Required action:
Each record must reappear in the answer exactly as it is written.
========
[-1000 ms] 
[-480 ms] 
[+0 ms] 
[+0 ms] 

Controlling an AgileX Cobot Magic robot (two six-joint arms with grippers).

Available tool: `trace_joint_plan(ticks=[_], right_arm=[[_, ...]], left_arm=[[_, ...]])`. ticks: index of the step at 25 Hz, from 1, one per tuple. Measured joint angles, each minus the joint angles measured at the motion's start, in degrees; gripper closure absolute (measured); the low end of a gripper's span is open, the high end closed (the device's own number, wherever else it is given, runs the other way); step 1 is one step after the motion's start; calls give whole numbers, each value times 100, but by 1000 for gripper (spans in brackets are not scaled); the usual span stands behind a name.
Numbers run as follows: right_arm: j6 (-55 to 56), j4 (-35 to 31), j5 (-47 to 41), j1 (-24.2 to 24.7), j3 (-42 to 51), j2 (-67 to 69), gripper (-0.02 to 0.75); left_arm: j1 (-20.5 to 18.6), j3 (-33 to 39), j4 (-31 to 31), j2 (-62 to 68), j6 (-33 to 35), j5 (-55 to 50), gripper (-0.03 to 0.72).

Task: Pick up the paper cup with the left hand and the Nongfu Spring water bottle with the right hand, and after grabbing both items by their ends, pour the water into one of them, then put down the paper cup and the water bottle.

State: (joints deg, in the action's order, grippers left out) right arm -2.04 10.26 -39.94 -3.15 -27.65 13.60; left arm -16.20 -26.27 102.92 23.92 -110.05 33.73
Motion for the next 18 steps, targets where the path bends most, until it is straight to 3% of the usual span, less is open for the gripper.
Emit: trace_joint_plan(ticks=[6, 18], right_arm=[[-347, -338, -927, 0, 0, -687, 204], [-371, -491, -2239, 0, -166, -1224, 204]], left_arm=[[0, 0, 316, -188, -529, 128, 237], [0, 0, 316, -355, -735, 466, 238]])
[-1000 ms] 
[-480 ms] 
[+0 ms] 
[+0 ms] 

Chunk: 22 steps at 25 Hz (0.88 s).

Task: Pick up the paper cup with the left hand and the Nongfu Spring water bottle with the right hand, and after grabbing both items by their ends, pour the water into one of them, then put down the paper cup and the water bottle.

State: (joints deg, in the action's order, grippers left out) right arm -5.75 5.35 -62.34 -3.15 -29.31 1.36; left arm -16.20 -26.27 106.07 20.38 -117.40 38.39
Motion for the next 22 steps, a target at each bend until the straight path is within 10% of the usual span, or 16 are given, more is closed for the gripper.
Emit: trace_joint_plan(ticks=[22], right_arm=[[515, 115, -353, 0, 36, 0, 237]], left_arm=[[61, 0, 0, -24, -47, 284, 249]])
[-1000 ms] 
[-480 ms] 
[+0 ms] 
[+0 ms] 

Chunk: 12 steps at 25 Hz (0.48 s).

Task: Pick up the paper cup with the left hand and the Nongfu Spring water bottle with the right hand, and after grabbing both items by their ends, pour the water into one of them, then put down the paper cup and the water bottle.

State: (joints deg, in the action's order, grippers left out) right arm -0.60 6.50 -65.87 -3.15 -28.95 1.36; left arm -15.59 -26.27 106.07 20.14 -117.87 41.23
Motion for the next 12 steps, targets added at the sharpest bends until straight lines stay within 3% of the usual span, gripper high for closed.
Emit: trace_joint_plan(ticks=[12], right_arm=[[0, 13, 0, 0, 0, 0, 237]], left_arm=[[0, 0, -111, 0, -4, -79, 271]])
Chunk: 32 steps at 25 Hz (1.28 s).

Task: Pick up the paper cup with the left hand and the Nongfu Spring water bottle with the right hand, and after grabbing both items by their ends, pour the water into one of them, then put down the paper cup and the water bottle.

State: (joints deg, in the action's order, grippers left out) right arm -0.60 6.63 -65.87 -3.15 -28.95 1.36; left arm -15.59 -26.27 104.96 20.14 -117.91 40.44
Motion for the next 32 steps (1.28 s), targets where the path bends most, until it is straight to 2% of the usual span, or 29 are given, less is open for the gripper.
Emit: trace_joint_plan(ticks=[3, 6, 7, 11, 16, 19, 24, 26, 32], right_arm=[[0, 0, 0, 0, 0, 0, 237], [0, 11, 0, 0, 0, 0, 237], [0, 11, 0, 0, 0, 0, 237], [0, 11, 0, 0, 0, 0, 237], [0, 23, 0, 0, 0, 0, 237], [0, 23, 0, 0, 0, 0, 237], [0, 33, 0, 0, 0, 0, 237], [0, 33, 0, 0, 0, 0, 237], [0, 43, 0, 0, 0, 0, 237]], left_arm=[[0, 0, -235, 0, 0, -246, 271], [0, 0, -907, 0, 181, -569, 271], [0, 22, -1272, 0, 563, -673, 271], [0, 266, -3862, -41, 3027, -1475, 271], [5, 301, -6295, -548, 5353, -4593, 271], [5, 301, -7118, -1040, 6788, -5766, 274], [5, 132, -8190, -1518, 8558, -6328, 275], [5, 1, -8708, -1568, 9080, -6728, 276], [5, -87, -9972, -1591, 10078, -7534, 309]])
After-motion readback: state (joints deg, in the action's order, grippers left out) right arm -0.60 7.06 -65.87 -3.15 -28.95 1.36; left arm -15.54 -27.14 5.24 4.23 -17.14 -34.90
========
Completed task:
[-1000 ms] 
[-480 ms] 
[+0 ms] 
[+0 ms] 

Controlling an AgileX Cobot Magic robot (two six-joint arms with grippers).

Available tool: `trace_joint_plan(ticks=[_], right_arm=[[_, ...]], left_arm=[[_, ...]])`. ticks: index of the step at 25 Hz, from 1, one per tuple. Measured joint angles, each minus the joint angles measured at the motion's start, in degrees; gripper closure absolute (measured); the low end of a gripper's span is open, the high end closed (the device's own number, wherever else it is given, runs the other way); step 1 is one step after the motion's start; calls give whole numbers, each value times 100, but by 1000 for gripper (spans in brackets are not scaled); the usual span stands behind a name.
Numbers run as follows: right_arm: j6 (-55 to 56), j4 (-35 to 31), j5 (-47 to 41), j1 (-24.2 to 24.7), j3 (-42 to 51), j2 (-67 to 69), gripper (-0.02 to 0.75); left_arm: j1 (-20.5 to 18.6), j3 (-33 to 39), j4 (-31 to 31), j2 (-62 to 68), j6 (-33 to 35), j5 (-55 to 50), gripper (-0.03 to 0.72).

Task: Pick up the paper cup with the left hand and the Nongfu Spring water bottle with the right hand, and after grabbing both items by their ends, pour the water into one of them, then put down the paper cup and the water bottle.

State: (joints deg, in the action's order, grippers left out) right arm -2.04 10.26 -39.94 -3.15 -27.65 13.60; left arm -16.20 -26.27 102.92 23.92 -110.05 33.73
Motion for the next 18 steps, targets where the path bends most, until it is straight to 3% of the usual span, less is open for the gripper.
Emit: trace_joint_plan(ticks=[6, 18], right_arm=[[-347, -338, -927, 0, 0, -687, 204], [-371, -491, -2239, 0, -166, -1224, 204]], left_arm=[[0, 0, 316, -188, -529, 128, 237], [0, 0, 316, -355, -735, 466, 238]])
[-1000 ms] 
[-480 ms] 
[+0 ms] 
[+0 ms] 

Chunk: 22 steps at 25 Hz (0.88 s).

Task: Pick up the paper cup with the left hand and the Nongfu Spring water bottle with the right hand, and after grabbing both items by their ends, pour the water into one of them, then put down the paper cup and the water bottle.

State: (joints deg, in the action's order, grippers left out) right arm -5.75 5.35 -62.34 -3.15 -29.31 1.36; left arm -16.20 -26.27 106.07 20.38 -117.40 38.39
Motion for the next 22 steps, a target at each bend until the straight path is within 10% of the usual span, or 16 are given, more is closed for the gripper.
Emit: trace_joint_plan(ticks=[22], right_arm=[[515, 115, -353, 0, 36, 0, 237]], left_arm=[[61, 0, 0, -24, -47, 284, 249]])
[-1000 ms] 
[-480 ms] 
[+0 ms] 
[+0 ms] 

Chunk: 12 steps at 25 Hz (0.48 s).

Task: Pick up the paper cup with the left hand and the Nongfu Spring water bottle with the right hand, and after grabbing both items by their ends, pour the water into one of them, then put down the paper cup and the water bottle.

State: (joints deg, in the action's order, grippers left out) right arm -0.60 6.50 -65.87 -3.15 -28.95 1.36; left arm -15.59 -26.27 106.07 20.14 -117.87 41.23
Motion for the next 12 steps, targets added at the sharpest bends until straight lines stay within 3% of the usual span, gripper high for closed.
Emit: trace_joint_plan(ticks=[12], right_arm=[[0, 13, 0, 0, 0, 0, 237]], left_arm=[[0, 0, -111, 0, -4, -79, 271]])
Chunk: 32 steps at 25 Hz (1.28 s).

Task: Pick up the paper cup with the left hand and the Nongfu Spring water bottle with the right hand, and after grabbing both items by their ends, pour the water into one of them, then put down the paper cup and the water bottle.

State: (joints deg, in the action's order, grippers left out) right arm -0.60 6.63 -65.87 -3.15 -28.95 1.36; left arm -15.59 -26.27 104.96 20.14 -117.91 40.44
Motion for the next 32 steps (1.28 s), targets where the path bends most, until it is straight to 2% of the usual span, or 29 are given, less is open for the gripper.
Emit: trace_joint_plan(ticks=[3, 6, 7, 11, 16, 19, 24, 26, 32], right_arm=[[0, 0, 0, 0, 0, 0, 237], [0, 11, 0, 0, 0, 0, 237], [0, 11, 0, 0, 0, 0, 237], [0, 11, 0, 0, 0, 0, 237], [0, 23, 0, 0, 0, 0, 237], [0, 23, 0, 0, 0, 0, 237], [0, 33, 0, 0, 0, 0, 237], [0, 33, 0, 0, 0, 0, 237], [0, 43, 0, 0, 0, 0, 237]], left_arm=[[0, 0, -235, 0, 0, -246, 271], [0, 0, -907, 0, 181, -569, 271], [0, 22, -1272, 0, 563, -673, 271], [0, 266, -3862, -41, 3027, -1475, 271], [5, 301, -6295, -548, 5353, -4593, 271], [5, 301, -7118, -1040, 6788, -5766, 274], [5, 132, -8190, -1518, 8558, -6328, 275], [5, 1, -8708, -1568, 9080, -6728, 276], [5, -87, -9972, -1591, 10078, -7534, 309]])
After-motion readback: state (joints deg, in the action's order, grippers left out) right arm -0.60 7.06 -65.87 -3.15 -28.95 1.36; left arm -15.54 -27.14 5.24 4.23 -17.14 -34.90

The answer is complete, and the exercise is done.